The nitric oxide and the resulting ozone from auto emissions tend to concentrate in different parts of the city: nitric acid is more pervasive downtown, because ozone takes longer to form and has often drifted from its city sources before reaching its greatest concentrations in the suburbs.
The authors suggest that living in high-rises have an unintended health benefit: they are usually in a walkable environment and also allow most residents to spend much of their time farther away from street-level emissions.

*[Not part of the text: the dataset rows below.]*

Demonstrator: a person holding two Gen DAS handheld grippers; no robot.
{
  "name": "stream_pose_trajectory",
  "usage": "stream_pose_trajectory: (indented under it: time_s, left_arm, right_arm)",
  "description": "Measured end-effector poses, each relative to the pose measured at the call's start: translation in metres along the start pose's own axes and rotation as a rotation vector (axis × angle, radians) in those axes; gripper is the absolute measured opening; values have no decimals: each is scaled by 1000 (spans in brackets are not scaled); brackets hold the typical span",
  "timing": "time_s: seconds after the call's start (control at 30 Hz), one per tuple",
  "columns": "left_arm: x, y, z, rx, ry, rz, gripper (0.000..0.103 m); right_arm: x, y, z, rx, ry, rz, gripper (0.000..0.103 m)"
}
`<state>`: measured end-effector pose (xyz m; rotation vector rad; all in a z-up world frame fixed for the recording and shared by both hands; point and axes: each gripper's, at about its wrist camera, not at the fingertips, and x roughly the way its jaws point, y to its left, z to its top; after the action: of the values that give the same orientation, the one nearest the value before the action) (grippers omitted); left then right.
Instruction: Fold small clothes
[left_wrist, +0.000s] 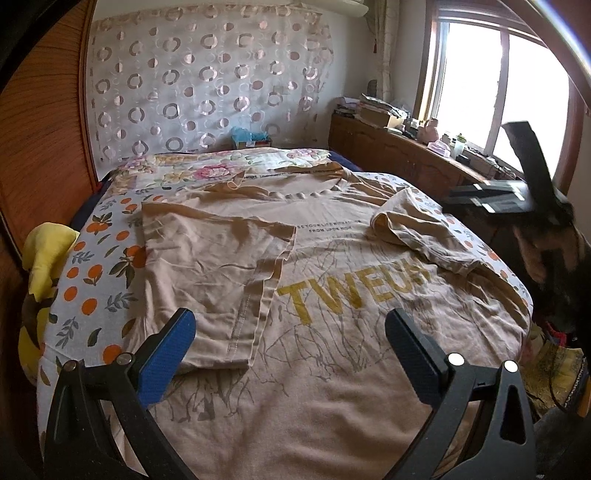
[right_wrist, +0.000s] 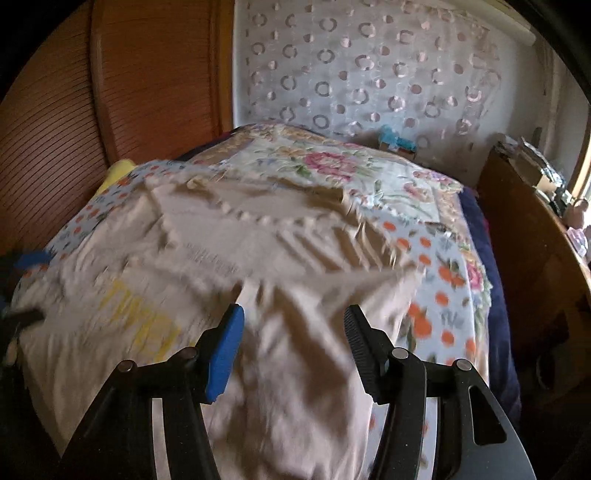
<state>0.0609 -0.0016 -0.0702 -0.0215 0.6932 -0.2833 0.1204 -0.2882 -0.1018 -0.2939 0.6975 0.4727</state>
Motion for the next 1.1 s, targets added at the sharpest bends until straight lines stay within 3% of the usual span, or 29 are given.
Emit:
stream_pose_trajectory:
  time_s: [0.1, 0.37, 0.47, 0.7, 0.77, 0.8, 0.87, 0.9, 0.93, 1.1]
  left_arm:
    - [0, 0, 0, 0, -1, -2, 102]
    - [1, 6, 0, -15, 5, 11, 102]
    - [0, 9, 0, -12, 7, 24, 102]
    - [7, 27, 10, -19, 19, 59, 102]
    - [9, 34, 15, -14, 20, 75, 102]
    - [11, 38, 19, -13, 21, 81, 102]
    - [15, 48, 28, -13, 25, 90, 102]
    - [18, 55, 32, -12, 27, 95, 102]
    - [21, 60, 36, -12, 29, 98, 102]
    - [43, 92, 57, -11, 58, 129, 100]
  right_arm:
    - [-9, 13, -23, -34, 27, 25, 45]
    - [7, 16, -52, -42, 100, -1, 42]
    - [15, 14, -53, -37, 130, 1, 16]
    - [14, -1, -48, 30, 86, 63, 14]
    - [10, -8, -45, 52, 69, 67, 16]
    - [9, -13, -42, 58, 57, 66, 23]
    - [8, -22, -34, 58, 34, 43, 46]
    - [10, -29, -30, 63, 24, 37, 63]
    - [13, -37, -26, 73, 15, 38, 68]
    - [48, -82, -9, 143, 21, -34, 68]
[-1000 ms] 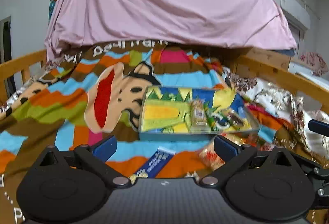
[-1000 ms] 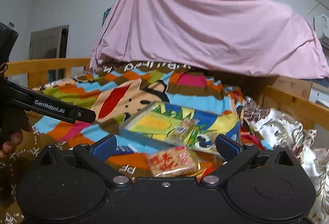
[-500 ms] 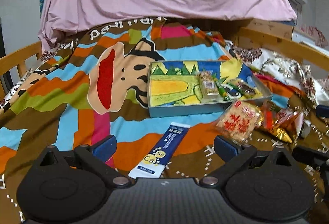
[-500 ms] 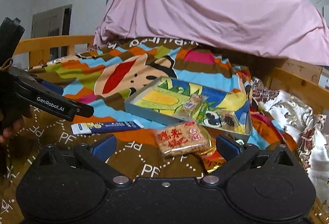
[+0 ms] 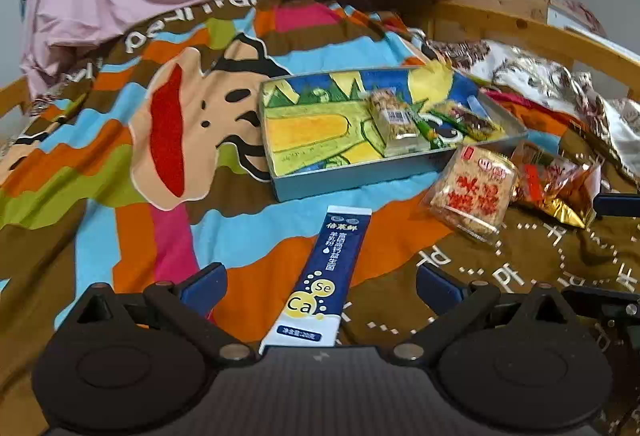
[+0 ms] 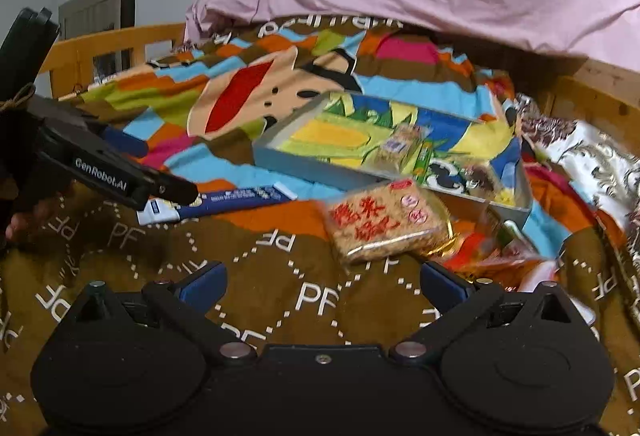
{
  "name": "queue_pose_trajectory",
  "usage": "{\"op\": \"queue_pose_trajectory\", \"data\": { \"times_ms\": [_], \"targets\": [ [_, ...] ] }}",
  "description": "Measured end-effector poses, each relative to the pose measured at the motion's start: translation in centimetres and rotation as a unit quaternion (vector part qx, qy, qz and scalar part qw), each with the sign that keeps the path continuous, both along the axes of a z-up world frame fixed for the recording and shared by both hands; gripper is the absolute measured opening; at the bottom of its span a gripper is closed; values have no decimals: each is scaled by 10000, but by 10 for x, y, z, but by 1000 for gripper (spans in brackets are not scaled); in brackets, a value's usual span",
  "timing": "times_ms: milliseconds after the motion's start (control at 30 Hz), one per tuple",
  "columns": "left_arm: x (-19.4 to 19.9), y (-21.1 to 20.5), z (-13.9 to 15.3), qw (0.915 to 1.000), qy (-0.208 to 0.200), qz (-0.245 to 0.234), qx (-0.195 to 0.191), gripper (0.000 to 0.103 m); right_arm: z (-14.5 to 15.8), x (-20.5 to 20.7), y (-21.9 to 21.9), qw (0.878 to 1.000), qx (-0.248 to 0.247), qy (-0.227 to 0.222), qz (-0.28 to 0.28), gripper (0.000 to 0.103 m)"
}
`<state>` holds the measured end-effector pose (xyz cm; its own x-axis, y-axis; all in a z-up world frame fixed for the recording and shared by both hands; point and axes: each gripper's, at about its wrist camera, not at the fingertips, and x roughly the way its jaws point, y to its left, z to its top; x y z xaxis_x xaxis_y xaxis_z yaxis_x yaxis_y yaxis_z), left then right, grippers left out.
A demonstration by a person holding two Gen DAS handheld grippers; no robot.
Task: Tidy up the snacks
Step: 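Lift both tools away and move them back toward the snack pile, then close the left tool on the blue milk-powder stick while the right tool grasps the rice cracker pack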
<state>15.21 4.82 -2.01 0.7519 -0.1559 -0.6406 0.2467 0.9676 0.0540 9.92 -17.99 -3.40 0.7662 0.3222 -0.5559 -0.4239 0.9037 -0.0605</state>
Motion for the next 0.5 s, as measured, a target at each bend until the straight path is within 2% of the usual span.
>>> {"op": "queue_pose_trajectory", "data": {
  "times_ms": [133, 267, 400, 500],
  "targets": [
    [11, 6, -7, 9997, 147, -162, -131, 102, -9, 10, 2, 9997, -69, 220, -19, 102],
    [17, 11, -13, 9986, 333, -263, -318, 102, -9, 28, 4, 9986, 118, 464, -222, 102],
    [21, 14, -19, 9980, 416, -300, -368, 102, -7, 53, 9, 9940, 322, 787, -687, 102],
    [25, 18, -20, 9973, 416, -380, -467, 96, -3, 78, 11, 9850, 646, 1131, -1129, 102]
  ]
}}
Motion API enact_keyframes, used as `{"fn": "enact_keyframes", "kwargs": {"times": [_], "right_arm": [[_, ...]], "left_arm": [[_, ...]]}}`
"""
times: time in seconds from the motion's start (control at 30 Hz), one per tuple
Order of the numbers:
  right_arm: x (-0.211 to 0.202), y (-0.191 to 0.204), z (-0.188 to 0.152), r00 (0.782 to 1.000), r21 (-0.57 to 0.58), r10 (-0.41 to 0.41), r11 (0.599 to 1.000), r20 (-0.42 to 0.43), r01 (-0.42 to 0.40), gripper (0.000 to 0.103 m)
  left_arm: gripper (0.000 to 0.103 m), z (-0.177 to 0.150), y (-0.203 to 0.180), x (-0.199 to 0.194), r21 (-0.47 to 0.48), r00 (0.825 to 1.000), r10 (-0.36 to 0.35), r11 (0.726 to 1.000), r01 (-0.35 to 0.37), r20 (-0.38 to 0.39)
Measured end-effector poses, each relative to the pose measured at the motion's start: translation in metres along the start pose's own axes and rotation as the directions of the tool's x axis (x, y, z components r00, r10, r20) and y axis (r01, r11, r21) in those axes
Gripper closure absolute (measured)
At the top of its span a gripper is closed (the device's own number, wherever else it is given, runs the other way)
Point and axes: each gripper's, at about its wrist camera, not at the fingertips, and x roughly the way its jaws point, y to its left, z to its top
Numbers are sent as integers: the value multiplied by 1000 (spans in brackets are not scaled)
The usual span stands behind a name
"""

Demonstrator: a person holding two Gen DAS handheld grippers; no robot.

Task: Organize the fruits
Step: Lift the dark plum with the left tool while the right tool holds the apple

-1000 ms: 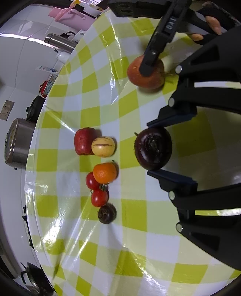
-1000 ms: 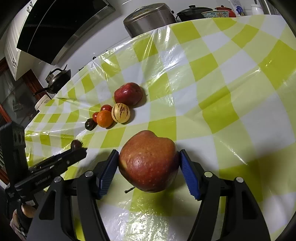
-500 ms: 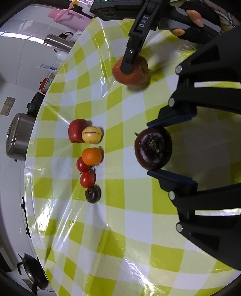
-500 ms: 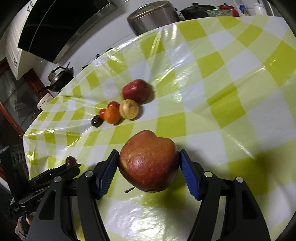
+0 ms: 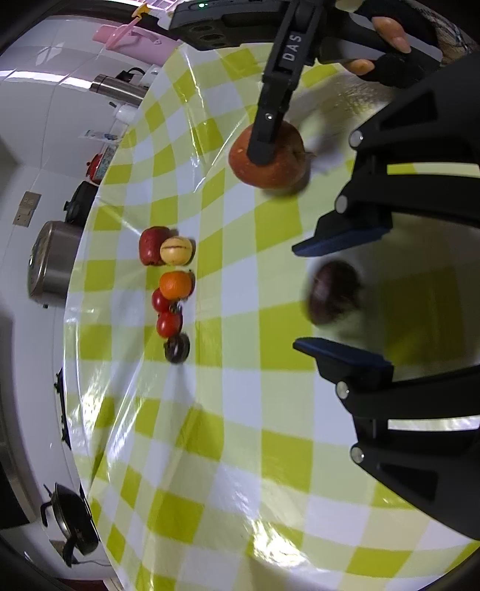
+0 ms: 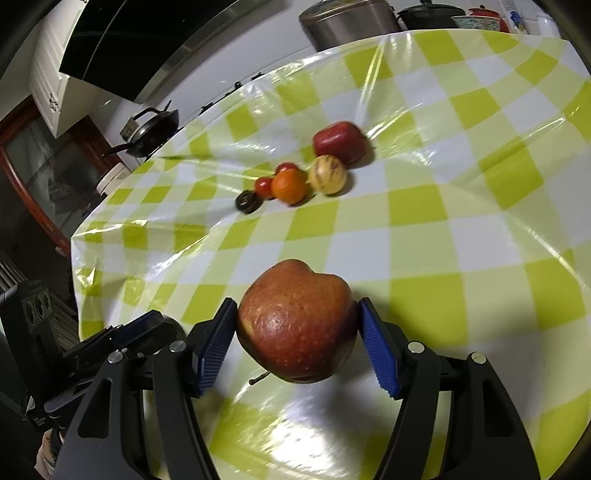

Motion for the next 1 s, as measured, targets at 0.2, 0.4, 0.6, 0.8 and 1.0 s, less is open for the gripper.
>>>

These roadway air quality problems can be quite serious. A new study of the Los Angeles area connects asthma in children with proximity to heavy-traffic areas, with 9% of all childhood asthma cases in Long Beach and 6% in Riverside attributable to living within 75 meters of a major road.
“The impact of roadway proximity on the overall burden of asthma-related illness is remarkable,” said principal investigator Rob McConnell of the University of Southern California. “Air pollution is a more important contributor to the burden of childhood asthma than is generally recognized, especially to more severe episodes requiring visits to a clinic or emergency room.”
The study in the American Journal of Public Health also highlighted the impact of shipping in the region—the Los Angeles-Long Beach port is the largest in the United States—by estimating that 21% of asthma-related bronchitis episodes in Long Beach (about 1,400 cases total) and 8% in Riverside (3,400 cases) were caused by nitrogen dioxide emitted by ships.
If the air is the problem, then meteorology may offer some of the solutions. In a poster to be presented Monday (2:30 pm; Environment and Health Symposium) at the AMS Annual Meeting, David Quesada will report on correlations between weather—including humidity, rain, and winds—and asthma in Miami, Florida, where residents suffer above-average asthma incidence.
With pollen and particulate data in hand, the project may identify ways to help residents live well in an urban environment—without necessarily building more high-rises.